Find the line with "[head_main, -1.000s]" in the records below. Copy it and every line after it, up to and including the line with "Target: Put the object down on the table".
═══ TASK INPUTS ═══
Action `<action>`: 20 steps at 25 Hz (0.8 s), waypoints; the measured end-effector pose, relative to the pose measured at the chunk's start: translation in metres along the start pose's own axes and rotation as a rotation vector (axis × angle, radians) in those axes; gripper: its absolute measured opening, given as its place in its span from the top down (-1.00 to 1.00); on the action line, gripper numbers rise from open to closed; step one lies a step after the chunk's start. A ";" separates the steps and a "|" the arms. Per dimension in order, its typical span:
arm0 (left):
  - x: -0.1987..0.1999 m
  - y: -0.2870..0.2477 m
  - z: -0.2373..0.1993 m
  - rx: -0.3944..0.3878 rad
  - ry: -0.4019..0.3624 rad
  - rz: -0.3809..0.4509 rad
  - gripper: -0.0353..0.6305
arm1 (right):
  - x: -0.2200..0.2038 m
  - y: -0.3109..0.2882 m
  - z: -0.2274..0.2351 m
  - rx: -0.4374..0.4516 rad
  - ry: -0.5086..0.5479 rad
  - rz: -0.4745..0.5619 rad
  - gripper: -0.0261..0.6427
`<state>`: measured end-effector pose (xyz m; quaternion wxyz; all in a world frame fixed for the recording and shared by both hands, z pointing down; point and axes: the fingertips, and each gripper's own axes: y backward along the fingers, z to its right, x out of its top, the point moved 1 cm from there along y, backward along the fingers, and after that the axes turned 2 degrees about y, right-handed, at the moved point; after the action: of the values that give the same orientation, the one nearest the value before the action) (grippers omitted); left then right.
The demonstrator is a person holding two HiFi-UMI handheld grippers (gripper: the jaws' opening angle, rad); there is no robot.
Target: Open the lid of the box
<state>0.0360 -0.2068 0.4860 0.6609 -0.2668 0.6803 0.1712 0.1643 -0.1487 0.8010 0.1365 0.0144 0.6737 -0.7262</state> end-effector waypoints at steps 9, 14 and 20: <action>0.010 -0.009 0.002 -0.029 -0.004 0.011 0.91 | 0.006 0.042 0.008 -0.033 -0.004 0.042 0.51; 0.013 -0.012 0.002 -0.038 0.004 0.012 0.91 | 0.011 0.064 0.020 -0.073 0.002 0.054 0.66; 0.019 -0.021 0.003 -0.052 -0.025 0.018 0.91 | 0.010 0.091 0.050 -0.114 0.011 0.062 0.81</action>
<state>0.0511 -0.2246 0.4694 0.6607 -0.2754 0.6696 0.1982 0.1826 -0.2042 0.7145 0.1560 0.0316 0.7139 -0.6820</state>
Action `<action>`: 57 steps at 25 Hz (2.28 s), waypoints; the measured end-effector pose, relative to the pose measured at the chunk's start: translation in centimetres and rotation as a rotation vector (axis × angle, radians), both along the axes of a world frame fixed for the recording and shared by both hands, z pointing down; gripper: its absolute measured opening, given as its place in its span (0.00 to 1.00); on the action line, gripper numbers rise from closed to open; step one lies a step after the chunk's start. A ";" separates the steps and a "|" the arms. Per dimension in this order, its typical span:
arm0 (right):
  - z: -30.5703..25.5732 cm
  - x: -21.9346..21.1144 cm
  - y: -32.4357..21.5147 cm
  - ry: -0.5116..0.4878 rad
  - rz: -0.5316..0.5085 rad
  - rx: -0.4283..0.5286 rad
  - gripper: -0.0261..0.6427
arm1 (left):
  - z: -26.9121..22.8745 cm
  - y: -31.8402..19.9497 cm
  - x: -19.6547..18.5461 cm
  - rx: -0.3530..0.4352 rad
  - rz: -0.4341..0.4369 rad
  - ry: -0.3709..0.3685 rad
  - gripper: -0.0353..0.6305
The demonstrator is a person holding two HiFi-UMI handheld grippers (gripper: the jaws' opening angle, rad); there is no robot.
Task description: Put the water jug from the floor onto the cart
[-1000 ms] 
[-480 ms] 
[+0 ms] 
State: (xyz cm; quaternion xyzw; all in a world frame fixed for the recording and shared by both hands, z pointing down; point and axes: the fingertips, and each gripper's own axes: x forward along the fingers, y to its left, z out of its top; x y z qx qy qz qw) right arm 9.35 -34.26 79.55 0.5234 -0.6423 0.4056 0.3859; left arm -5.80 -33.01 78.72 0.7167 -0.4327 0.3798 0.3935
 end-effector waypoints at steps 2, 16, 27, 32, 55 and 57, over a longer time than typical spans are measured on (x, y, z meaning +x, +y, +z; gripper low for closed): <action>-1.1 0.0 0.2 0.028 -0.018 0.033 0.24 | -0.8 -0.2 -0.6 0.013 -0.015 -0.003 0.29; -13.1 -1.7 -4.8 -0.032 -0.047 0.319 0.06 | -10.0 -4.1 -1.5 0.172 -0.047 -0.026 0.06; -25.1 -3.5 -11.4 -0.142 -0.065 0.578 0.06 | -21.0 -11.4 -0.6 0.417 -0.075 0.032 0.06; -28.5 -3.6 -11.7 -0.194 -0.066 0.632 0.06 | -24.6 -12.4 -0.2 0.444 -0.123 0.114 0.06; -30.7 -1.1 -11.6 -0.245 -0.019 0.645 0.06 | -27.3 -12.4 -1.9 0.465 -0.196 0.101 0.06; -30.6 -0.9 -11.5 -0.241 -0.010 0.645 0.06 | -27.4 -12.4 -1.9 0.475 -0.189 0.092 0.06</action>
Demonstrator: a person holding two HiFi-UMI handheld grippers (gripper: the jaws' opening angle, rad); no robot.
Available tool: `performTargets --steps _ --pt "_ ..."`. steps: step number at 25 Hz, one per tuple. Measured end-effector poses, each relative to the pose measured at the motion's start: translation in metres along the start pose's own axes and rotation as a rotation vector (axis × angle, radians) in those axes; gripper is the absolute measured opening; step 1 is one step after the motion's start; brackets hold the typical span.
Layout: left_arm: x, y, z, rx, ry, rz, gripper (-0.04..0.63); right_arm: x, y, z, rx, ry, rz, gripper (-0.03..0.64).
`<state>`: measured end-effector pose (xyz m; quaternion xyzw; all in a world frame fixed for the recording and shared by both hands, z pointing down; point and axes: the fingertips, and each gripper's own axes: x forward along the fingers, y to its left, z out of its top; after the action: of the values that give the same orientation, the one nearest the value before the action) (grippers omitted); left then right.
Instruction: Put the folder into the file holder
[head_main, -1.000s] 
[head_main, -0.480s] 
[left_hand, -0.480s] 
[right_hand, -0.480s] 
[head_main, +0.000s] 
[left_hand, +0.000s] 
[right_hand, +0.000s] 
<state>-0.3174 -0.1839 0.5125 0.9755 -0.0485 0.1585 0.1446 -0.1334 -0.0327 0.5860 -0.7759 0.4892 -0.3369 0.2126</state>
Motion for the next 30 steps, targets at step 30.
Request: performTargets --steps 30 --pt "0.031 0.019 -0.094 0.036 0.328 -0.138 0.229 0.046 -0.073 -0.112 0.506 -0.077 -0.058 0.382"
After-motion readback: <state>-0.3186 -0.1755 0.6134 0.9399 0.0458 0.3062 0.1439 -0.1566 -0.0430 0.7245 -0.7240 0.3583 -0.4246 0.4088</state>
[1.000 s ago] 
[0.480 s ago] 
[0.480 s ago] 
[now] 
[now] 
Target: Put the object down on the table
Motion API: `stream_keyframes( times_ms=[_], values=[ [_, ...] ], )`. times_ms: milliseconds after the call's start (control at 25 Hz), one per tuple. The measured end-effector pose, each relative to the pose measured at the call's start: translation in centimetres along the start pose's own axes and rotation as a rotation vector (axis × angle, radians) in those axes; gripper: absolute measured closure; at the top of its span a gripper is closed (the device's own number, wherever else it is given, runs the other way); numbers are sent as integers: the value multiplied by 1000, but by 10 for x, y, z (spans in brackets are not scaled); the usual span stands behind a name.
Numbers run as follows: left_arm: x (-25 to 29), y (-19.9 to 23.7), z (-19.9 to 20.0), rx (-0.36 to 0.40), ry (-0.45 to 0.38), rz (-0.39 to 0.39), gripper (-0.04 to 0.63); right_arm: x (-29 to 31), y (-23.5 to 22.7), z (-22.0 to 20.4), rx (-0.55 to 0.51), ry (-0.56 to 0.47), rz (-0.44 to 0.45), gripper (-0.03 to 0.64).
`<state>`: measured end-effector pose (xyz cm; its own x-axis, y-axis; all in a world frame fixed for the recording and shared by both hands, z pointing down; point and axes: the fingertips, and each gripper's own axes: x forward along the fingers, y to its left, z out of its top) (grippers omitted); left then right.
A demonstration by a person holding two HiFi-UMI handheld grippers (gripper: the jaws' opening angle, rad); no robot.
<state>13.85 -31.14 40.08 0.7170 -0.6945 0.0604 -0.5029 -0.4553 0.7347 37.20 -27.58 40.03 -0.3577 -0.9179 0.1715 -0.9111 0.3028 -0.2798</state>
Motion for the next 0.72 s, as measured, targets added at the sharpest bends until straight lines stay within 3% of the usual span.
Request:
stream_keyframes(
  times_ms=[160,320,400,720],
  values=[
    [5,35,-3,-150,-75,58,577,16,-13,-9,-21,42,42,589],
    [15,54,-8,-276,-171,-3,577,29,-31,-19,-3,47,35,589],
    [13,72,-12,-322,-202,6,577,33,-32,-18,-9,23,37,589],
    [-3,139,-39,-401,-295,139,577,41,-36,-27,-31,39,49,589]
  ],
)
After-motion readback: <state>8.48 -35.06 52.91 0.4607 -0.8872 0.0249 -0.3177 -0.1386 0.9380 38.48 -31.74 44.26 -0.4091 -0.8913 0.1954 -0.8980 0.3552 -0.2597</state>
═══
__RESPONSE__
[head_main, -1.000s] 
[head_main, -0.480s] 
[left_hand, -0.480s] 
[right_hand, -0.480s] 
[head_main, +0.000s] 
[left_hand, +0.000s] 
[right_hand, +0.000s] 
<state>-0.3174 -0.1839 0.5125 0.9755 -0.0485 0.1585 0.1446 -0.1334 -0.0327 0.5860 -0.7759 0.4892 -0.3369 0.2126</state>
Motion for the next 30 steps, targets at step 30.
Request: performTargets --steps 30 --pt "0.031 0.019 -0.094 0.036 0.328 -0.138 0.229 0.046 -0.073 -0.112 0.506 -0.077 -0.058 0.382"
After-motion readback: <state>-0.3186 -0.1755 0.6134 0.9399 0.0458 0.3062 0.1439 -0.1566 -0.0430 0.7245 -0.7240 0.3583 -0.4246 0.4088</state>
[1.000 s ago] 
[0.480 s ago] 
[0.480 s ago] 
[now] 
[now] 
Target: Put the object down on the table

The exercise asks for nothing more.